Blanca Lema publicó en 2016 Contradanza (Paradiso), novela “escrita como un ensamblaje coreográfico. Cada capítulo —cuenta— es un paso de danza y una metáfora que vamos comprendiendo a medida que bailamos y devenimos con los personajes. A veces con dolor, otras con extraño humor”. Lema pasó de la danza clásica en la que se formó en el Colón a ser una de las primeras alumnas de Rhea Volij, maestra de danza butoh. “Se produjo en mí un aprendizaje tremebundo. Borré el ego. Me embrujó ese salto del lenguaje representativo de las palabras al lenguaje ideográfico de la danza”.

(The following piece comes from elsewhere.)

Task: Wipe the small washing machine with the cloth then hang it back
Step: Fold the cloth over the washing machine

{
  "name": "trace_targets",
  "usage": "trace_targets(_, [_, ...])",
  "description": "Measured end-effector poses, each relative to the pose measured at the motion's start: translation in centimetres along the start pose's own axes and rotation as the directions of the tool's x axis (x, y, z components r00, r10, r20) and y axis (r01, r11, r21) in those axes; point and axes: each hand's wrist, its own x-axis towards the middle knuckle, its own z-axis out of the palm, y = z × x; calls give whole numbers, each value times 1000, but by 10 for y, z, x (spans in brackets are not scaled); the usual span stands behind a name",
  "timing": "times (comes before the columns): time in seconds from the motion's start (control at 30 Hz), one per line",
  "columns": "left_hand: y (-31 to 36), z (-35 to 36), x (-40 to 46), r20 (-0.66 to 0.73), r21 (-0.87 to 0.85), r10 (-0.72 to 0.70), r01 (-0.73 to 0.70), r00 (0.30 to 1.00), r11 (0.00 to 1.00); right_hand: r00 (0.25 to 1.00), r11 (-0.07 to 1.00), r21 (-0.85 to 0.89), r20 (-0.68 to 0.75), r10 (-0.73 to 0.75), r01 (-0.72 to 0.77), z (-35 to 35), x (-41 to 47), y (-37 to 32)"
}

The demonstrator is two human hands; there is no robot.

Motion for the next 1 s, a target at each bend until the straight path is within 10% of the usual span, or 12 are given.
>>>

Poeta, narradora, bailarina y autora de Fantasmata (Mansalva), Carmen Iriondo observa el lenguaje universal de la danza. “Los pasos se llaman igual en cualquier lugar del mundo y se aprenden con la misma voracidad que la escritura y su gramática”. Y señala otra concordancia: la poesía y la danza tienen en común una forma velada de decir. La narrativa, según Iriondo, se parece más a los ballets, "con sus argumentos paradigmáticos, ritmos y clímax; la danza contemporánea rompe poéticamente con esa estructura”.
Un poco más atrás
Ya en 2012 Fernanda García Curten publicó La reemplazante (Bajo la Luna). “Por años fue un proyecto pegado a mi experiencia, en torno al personaje de una bailarina que viaja a México para suplir a la estrella oficial. Me llevó una década concluir la novela. Me apasionaba el dilema humano del personaje, su aspecto menos glamoroso, la parte mecánica de la muñeca viva. Experimenté ambos lenguajes: movimiento y escritura. Para mí, bailar era un hermoso callar”, agrega.
De ese año es también la novela El gusto, de Leticia Martin (Pánico el Pánico), donde la danza es una interfaz entre el deseo y la represión. “Narrar, como bailar, es ser libre en los márgenes de una gramática normativa”.